Anyway that's a lot more than I wanted to write about him. My new boyfriend. He was ... not what I was attracted to. My dad told me if I dated him he would buy me a new wardrobe. This guy was two years older than me. Eighteen. My mom told me that mentally I am probably older than more eighteen-year-old boys, so I decided it was okay. I would do it for a new wardrobe, and I would dump him if I didn't like him, and after I got my new clothes. When I started dating him my dad told me I don't get the wardrobe because it's stupid for me to even think that someone as awesome as him would be interested in me.

I dressed like a boy, and I had buzzed my head not that long ago. I did not look like the perfect Christian girl. I told my dad to suck it because god loves me for who I am, not for how pretty my dress is. My mom got that smile I was always fighting for. The one she got when I said things that she couldn't get away with saying to my father. I lived for that smile.

It was about this time, when I started dating #2, that I discovered that the things I am good at are foolish to pursue a career in. My talents become worthless, useless, and are stopping me from being a proper Christian. I'm told over and over by my father and #2's parents that doing anything in the arts, as a Christian, is not a noble or smart thing to do. There are roles I need to play as a Christian woman that don't involve me learning about culture. WTF art is evil?

Fuck it, I'm going to be a housewife. It's the only thing I feel like I can do well as a Christian. I decided that if I'm going to do this, I'm going to do it right. I bought books on raising children (something I had no desire to do) and I researched public schools vs. private schools vs. homeschooling. I decided on home-schooling with a lot of community classes to fulfill the social needs of my children. I spent hours working out the plan for my life. I was going to graduate in two years and all my plans were wrong, and I felt like I had very little time to learn a lot about things I had never been interested in.

My future makes me feel hopeless. The only happiness I find is in friendship and dance. I would have never joined the dance team, with it's blond-haired beauties, if I had not been desperate for something to numb the pain of life. Prayer wasn't doing a goddamn thing. I danced with emotion. I danced like I was finally free of this life. Two years went by, staying with #2 because what difference does it make which white Christian boy I choose? I'm not even attracted to white boys. Another thing I felt ashamed of.
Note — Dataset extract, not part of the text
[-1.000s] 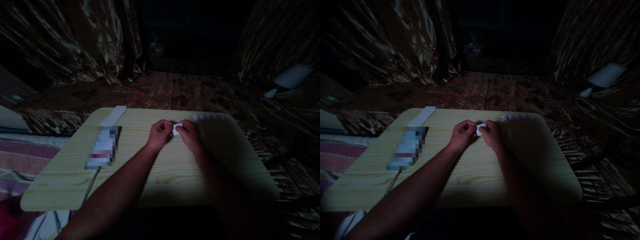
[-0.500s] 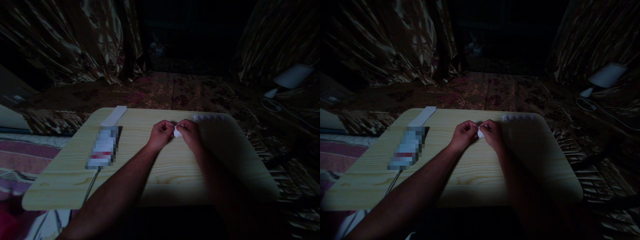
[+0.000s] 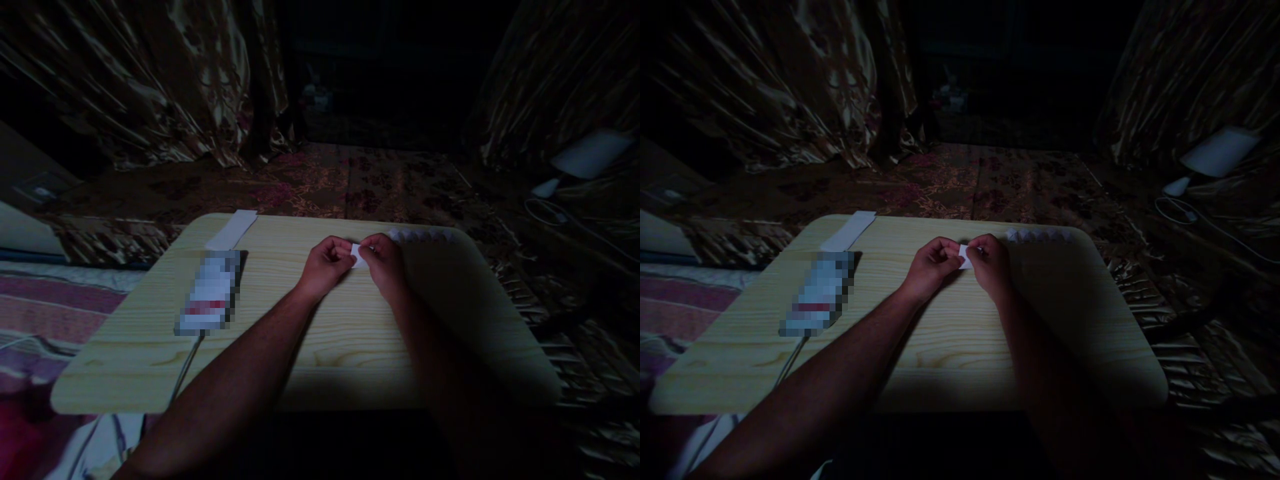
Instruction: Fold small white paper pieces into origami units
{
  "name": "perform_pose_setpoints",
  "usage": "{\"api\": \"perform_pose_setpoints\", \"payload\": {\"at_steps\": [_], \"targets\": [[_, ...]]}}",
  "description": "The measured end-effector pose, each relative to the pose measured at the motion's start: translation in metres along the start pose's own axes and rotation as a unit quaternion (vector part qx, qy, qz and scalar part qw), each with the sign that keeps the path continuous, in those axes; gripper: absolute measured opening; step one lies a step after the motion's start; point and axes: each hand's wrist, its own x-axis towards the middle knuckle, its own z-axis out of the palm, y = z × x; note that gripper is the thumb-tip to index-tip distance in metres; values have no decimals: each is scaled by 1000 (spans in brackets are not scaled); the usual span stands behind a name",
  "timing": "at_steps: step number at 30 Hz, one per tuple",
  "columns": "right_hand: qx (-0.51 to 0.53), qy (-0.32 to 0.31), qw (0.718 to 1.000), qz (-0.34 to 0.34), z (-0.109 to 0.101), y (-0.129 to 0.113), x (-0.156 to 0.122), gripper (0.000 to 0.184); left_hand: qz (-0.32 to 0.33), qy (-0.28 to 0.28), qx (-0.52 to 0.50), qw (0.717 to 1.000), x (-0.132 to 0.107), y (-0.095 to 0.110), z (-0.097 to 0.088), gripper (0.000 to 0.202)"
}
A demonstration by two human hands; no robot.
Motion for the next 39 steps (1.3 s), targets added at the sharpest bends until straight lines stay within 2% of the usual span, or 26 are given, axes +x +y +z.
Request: {"api": "perform_pose_setpoints", "payload": {"at_steps": [6, 10, 13, 20, 27, 33, 35, 39], "targets": [[6, -70, 997, 21, 2, 1, -2, 18, 18, 31, 40, 999, 3, -2, -6, 14], [-12, -65, 998, 25, 3, -1, -3, 13, 19, 46, 48, 998, 3, -1, -8, 12], [-22, -55, 998, 26, 3, -3, -3, 10, 18, 52, 34, 998, 3, 1, -6, 16], [16, -39, 997, 62, 1, -4, -1, 13, 7, 5, -22, 1000, 1, 3, -2, 44], [49, -51, 996, 62, 2, -4, -2, 14, 9, 28, -18, 999, 3, 1, -5, 43], [52, -39, 997, 36, 0, -3, 1, 20, 4, -30, -44, 999, 3, -1, -4, 55], [49, -37, 997, 38, 0, -3, 1, 18, 5, -27, -39, 999, 3, -1, -4, 55], [32, -34, 997, 54, 1, -5, 0, 11, 3, 18, -24, 1000, 4, -1, -6, 52]]}}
It finally made sense to me why life was so awful. If it weren't for the pain, how would I have ever fully understood how wonderful dancing was. So there is a reason for the suffering. The reason is to make the sweet that much sweeter. Thanks, God. You truly are awesome. (seriously) I'm not embarrassed. If anything I think it's awesome that I can recognize how ridiculous this sounds now. If God is all powerful, he could make it possible for us to be happy all the time, and still understand what happiness is. He could go POOF here ya go, children. Enjoy.

He could, but he doesn't. If you could end all suffering, would you?